* Given entries:
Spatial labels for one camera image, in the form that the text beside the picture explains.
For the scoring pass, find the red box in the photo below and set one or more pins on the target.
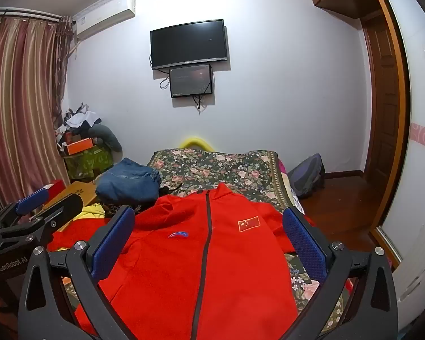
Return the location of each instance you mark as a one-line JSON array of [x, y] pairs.
[[58, 186]]

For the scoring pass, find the white heater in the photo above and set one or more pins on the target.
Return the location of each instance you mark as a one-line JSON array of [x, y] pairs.
[[419, 265]]

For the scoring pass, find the orange box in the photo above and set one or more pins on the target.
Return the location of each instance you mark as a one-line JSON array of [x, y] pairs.
[[79, 146]]

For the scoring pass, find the dark patterned folded garment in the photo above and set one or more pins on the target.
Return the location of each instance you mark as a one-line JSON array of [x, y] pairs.
[[113, 208]]

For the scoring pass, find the grey purple backpack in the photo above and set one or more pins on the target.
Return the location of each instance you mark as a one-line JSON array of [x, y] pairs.
[[306, 177]]

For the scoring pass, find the yellow blanket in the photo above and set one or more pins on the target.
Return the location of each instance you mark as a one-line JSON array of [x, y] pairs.
[[92, 212]]

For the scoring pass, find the red zip jacket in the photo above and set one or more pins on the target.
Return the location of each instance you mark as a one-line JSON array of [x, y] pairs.
[[170, 272]]

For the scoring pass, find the folded blue jeans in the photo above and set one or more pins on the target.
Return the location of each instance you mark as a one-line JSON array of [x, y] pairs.
[[127, 184]]

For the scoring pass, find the striped red curtain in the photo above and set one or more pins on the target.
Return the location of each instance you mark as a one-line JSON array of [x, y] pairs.
[[21, 106]]

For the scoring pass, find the small black wall monitor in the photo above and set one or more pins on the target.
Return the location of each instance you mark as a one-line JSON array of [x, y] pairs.
[[191, 80]]

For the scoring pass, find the cardboard box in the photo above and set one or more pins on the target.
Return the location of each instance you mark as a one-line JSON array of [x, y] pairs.
[[79, 189]]

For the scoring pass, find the green patterned box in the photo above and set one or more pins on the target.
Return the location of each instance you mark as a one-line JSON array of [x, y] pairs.
[[88, 164]]

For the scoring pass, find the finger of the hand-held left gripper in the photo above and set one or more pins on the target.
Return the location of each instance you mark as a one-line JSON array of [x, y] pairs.
[[62, 208], [32, 201]]

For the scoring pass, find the pile of mixed clutter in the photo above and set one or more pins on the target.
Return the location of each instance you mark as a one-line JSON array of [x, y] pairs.
[[76, 120]]

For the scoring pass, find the yellow plastic object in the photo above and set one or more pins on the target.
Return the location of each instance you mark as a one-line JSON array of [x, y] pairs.
[[196, 142]]

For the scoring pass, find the wall-mounted black television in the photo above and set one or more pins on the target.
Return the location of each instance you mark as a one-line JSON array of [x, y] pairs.
[[189, 44]]

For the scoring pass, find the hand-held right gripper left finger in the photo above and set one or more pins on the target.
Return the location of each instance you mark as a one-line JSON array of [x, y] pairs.
[[113, 246]]

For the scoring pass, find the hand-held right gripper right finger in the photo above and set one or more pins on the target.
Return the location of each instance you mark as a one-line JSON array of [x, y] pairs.
[[304, 244]]

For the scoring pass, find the white air conditioner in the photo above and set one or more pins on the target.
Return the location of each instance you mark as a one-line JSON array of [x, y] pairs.
[[104, 16]]

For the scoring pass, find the floral bedspread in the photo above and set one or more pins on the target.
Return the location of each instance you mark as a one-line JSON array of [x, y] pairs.
[[212, 166]]

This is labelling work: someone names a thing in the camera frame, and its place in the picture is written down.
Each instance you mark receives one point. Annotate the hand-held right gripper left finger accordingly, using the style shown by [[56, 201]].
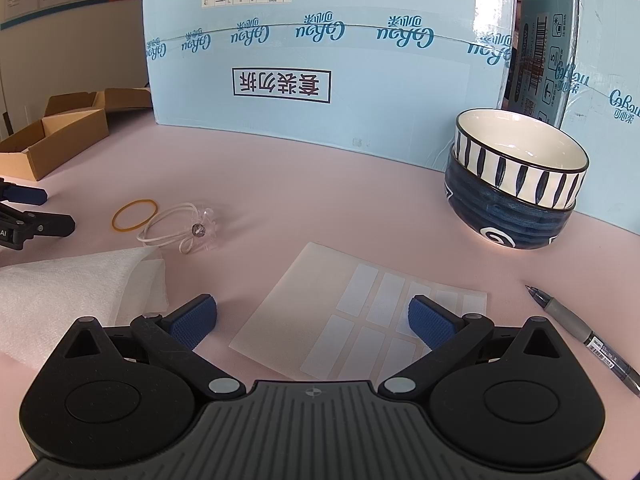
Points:
[[195, 322]]

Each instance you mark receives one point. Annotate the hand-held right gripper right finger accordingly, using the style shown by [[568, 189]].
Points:
[[430, 322]]

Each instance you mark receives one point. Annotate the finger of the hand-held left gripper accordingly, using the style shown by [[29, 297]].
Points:
[[45, 225], [30, 197]]

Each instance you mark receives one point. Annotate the white foam cloth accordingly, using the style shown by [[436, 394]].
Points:
[[60, 290]]

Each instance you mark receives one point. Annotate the open brown cardboard box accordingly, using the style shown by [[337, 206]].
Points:
[[65, 145]]

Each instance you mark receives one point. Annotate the yellow rubber band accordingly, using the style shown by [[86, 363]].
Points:
[[135, 202]]

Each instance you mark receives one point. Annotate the white label sticker sheet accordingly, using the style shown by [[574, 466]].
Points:
[[300, 320]]

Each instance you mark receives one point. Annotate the dark blue ceramic bowl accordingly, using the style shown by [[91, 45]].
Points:
[[500, 220]]

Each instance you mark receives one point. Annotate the grey ballpoint pen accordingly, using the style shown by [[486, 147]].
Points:
[[570, 322]]

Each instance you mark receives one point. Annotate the striped white ceramic bowl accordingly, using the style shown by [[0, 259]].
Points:
[[500, 165]]

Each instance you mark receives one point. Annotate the large light blue carton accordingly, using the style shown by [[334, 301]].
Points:
[[350, 35]]

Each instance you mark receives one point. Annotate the light blue carton with barcode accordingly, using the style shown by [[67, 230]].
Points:
[[610, 60]]

* Your task:
Your answer must be an exact copy of the records, with every picture left out.

* Solution for this problem:
Spatial labels for one camera image, in the form that the text beside the picture explains.
For the scoring pass, find the red box in the photo below and set one or more pins on the target.
Return the location of each instance you mark as a one-line JSON array of [x, y] pairs.
[[58, 186]]

For the scoring pass, find the white heater in the photo above and set one or more pins on the target.
Return the location of each instance you mark as a one-line JSON array of [x, y] pairs.
[[419, 265]]

For the scoring pass, find the orange box in the photo above and set one or more pins on the target.
Return the location of each instance you mark as a one-line JSON array of [x, y] pairs.
[[79, 146]]

For the scoring pass, find the dark patterned folded garment in the photo above and set one or more pins on the target.
Return the location of each instance you mark as a one-line JSON array of [x, y] pairs.
[[113, 208]]

For the scoring pass, find the grey purple backpack in the photo above and set one or more pins on the target.
Return the location of each instance you mark as a one-line JSON array of [x, y] pairs.
[[306, 177]]

For the scoring pass, find the yellow blanket in the photo above and set one or more pins on the target.
Return the location of each instance you mark as a one-line JSON array of [x, y] pairs.
[[92, 212]]

For the scoring pass, find the red zip jacket in the photo above and set one or more pins on the target.
Return the location of each instance you mark as a one-line JSON array of [x, y] pairs.
[[170, 272]]

For the scoring pass, find the folded blue jeans in the photo above and set one or more pins on the target.
Return the location of each instance you mark as a one-line JSON array of [x, y] pairs.
[[127, 184]]

For the scoring pass, find the striped red curtain in the photo above and set one or more pins on the target.
Return the location of each instance you mark as a one-line JSON array of [x, y] pairs.
[[21, 106]]

For the scoring pass, find the small black wall monitor in the photo above and set one or more pins on the target.
Return the location of each instance you mark as a one-line JSON array of [x, y] pairs.
[[191, 80]]

For the scoring pass, find the cardboard box in the photo above and set one or more pins on the target.
Return the location of each instance you mark as a one-line JSON array of [x, y] pairs.
[[79, 189]]

For the scoring pass, find the green patterned box in the photo above and set one or more pins on the target.
Return the location of each instance you mark as a one-line JSON array of [x, y] pairs.
[[88, 164]]

For the scoring pass, find the finger of the hand-held left gripper in the photo above and set one or more pins on the target.
Return the location of each instance you mark as a one-line JSON array of [x, y] pairs.
[[62, 208], [32, 201]]

For the scoring pass, find the pile of mixed clutter in the photo above and set one or more pins on the target.
Return the location of each instance you mark as a one-line JSON array of [x, y] pairs.
[[76, 120]]

For the scoring pass, find the yellow plastic object in the photo above and set one or more pins on the target.
Return the location of each instance you mark as a one-line JSON array of [x, y] pairs.
[[196, 142]]

For the scoring pass, find the wall-mounted black television in the photo above and set one or more pins on the target.
Return the location of each instance you mark as a one-line JSON array of [x, y] pairs.
[[189, 44]]

For the scoring pass, find the hand-held right gripper left finger in the photo above and set one or more pins on the target.
Return the location of each instance you mark as a one-line JSON array of [x, y] pairs.
[[113, 246]]

For the scoring pass, find the hand-held right gripper right finger in the photo above and set one or more pins on the target.
Return the location of each instance you mark as a one-line JSON array of [x, y] pairs.
[[304, 244]]

For the scoring pass, find the white air conditioner in the photo above and set one or more pins on the target.
Return the location of each instance you mark as a one-line JSON array of [x, y] pairs.
[[104, 16]]

For the scoring pass, find the floral bedspread in the photo above and set one or more pins on the target.
Return the location of each instance you mark as a one-line JSON array of [x, y] pairs.
[[212, 166]]

This is labelling work: someone names a thing in the camera frame, and its place in the picture is written down.
Each instance you mark receives one point. Annotate the hand-held right gripper left finger accordingly, using the style shown by [[56, 201]].
Points:
[[195, 322]]

Each instance you mark receives one point. Annotate the hand-held right gripper right finger accordingly, using the style shown by [[568, 189]].
Points:
[[430, 322]]

Each instance you mark receives one point. Annotate the finger of the hand-held left gripper accordingly, using the style shown by [[29, 297]].
Points:
[[45, 225], [30, 197]]

Each instance you mark receives one point. Annotate the white foam cloth accordingly, using the style shown by [[436, 394]].
Points:
[[60, 290]]

Each instance you mark receives one point. Annotate the open brown cardboard box accordingly, using the style shown by [[337, 206]].
Points:
[[65, 145]]

Each instance you mark receives one point. Annotate the yellow rubber band accordingly, using the style shown by [[86, 363]].
Points:
[[135, 202]]

Each instance you mark receives one point. Annotate the white label sticker sheet accordingly, using the style shown by [[574, 466]].
Points:
[[300, 320]]

Each instance you mark receives one point. Annotate the dark blue ceramic bowl accordingly, using the style shown by [[91, 45]].
Points:
[[500, 220]]

Each instance you mark receives one point. Annotate the grey ballpoint pen accordingly, using the style shown by [[486, 147]].
Points:
[[570, 322]]

Each instance you mark receives one point. Annotate the striped white ceramic bowl accordingly, using the style shown by [[0, 259]].
Points:
[[500, 165]]

Each instance you mark receives one point. Annotate the large light blue carton accordingly, using the style shown by [[334, 301]].
Points:
[[350, 35]]

Each instance you mark receives one point. Annotate the light blue carton with barcode accordingly, using the style shown by [[67, 230]].
Points:
[[610, 60]]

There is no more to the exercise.